Government appeals to gay community for help with monkey pox


The majority of gay men in the community have gone into hiding rather than cooperating with the authorities, making it difficult for the government to seek their help in the fight against the monkeypox virus, as evidence suggests these men are part of a group at high risk of infection.

National AIDS Authority (NAA) Vice President Tia Phalla said yesterday that with the spread of sexually transmitted diseases (STDs) like AIDS, and in particular monkeypox, authorities wish to contact homosexuals to check on their state of health and provide assistance if necessary.

An NAA report indicates that in 2019 there were 87,817 registered gay men, and authorities believe that number has increased.

“Unfortunately, we can only talk to a small portion of these men to find out more about their health, as gay men are at increased risk of contracting a number of illnesses, including the highly contagious monkeypox,” said he declared.

He added that gay men tend not to be open about their relationships, especially with the government, which makes it harder for authorities to prevent the spread of monkeypox, especially in the gay community.

“Today, we lack sufficient information to accurately determine the health status of gay men, and the government struggles to assist and monitor the transmission of STIs in this community to determine whether they are increasing or decreasing, especially if there are cases of monkeypox among them,” he said. said.

He called for gay men to come forward so authorities can provide health checks and other assistance if monkeypox is detected, and they will not face discrimination.

He said having safer sex by wearing a condom is essential, however, it does not offer 100% protection, but at least it can help reduce the transmission of the virus.

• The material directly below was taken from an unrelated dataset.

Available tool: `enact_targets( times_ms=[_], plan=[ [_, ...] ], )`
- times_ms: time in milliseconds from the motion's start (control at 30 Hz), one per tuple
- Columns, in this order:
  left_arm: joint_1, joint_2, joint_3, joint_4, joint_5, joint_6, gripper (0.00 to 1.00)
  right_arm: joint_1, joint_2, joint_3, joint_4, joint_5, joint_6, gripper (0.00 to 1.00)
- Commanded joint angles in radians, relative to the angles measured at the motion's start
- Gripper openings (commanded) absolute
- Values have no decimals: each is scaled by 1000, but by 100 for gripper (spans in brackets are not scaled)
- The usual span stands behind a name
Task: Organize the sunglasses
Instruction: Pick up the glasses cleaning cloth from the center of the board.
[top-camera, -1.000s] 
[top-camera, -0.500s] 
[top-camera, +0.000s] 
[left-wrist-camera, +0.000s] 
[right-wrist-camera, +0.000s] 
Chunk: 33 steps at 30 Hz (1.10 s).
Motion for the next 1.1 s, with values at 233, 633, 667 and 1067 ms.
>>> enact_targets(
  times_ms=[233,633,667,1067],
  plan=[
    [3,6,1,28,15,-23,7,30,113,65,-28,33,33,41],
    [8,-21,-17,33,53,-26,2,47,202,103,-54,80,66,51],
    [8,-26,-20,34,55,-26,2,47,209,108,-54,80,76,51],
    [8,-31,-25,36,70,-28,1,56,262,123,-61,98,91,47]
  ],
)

“However, if they show any signs of monkeypox, such as knots on their skin or fever, they should report it to the authorities. By doing this they will help the rest of the community,” he added .

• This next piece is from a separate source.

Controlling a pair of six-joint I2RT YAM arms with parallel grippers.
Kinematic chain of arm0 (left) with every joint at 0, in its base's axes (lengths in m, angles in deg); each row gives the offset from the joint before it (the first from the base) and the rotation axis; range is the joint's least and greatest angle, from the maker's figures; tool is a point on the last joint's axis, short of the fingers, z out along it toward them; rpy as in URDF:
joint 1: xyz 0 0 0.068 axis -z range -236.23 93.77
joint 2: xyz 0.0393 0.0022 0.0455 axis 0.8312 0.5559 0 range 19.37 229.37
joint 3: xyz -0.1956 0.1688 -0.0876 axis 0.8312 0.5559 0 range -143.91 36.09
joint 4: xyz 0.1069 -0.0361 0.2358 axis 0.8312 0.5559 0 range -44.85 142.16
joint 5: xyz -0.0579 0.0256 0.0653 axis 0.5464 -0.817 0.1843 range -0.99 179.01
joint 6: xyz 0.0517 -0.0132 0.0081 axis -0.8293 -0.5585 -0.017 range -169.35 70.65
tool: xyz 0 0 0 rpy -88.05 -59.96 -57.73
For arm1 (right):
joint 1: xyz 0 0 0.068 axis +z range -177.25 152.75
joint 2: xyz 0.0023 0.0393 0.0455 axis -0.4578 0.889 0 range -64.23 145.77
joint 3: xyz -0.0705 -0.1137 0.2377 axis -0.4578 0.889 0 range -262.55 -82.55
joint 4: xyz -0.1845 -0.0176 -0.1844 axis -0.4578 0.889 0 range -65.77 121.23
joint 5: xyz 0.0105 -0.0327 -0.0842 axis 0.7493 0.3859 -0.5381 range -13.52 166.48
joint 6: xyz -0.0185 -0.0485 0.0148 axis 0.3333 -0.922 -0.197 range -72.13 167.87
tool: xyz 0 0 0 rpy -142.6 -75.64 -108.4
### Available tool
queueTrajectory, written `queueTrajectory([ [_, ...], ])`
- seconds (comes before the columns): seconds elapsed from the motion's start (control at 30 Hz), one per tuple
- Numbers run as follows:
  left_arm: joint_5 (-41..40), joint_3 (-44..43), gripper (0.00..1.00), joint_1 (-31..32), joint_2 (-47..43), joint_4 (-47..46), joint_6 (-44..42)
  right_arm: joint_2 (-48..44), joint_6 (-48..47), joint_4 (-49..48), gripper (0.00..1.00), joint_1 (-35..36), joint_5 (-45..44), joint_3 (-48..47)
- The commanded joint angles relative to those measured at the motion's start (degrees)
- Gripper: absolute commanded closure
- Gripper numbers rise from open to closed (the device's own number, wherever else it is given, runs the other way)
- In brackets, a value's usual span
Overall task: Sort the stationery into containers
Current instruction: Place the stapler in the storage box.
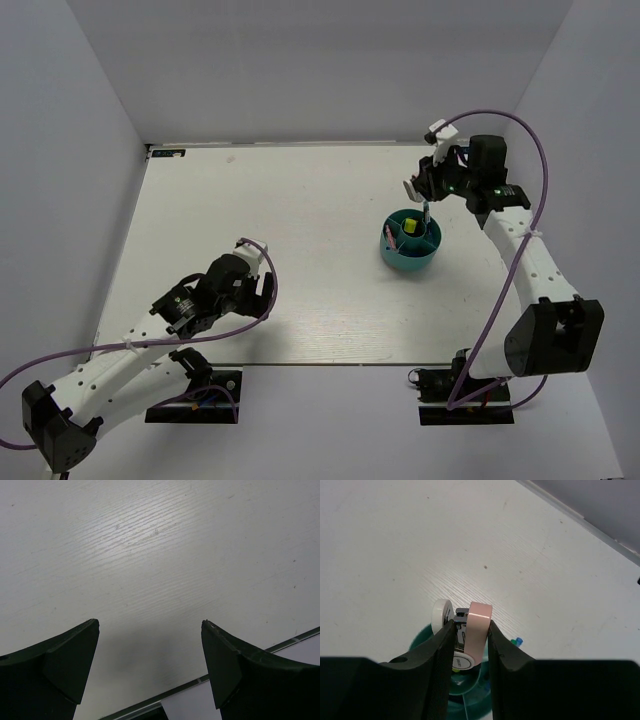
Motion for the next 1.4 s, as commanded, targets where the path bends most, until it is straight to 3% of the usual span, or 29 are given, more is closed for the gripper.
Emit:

Cambodia went on high alert after Thailand recorded a second case of monkeypox, this time in a gay man.

According to Bangkok PostPublic Health Minister Anutin Charnvirakul said the second case was not linked to the Nigerian man, who was the first case detected in the country.

The man told health authorities that he had sex with foreign men and started developing symptoms on July 12.

The man started having a high fever, muscle aches and swollen lymph nodes, then developed a rash in his genital area and other parts of his body a week later, Anutin said.

Initially, an investigation revealed that the man had always lived in the capital and had no interprovincial travel record. He was likely infected through sex, according to the investigation.

Men’s Health Cambodia adviser You Kim Hong said there were more than 140,000 cases of gay sex in the country, but they had not received any information from gay men regarding symptoms of monkeypox.

“With the monkeypox alert within this group, we are concerned and will remind their members to practice safer sex and reduce sexual contact,” he said.

The World Health Organization’s representative in Cambodia, Dr Li Ailan, said the current outbreaks of monkeypox can be stopped if countries, communities and individuals, especially those in high-risk groups, take action. inform and take action to prevent monkeypox infection, stop transmission and protect vulnerable people. groups.

She said stigma and discrimination can be as dangerous as any virus and can fuel the epidemic. We must therefore avoid stigmatizing patients and close contacts. »

“The best way to manage the risk of monkeypox is to be prepared for early detection and rapid interventions, and to provide support and good care to those who need it,” she added.

She noted that the risk of having imported cases of monkeypox remains in Cambodia. Continuing to strengthen the country’s surveillance and response systems and communicating with the public in a consistent manner is critical to managing the risks of monkeypox.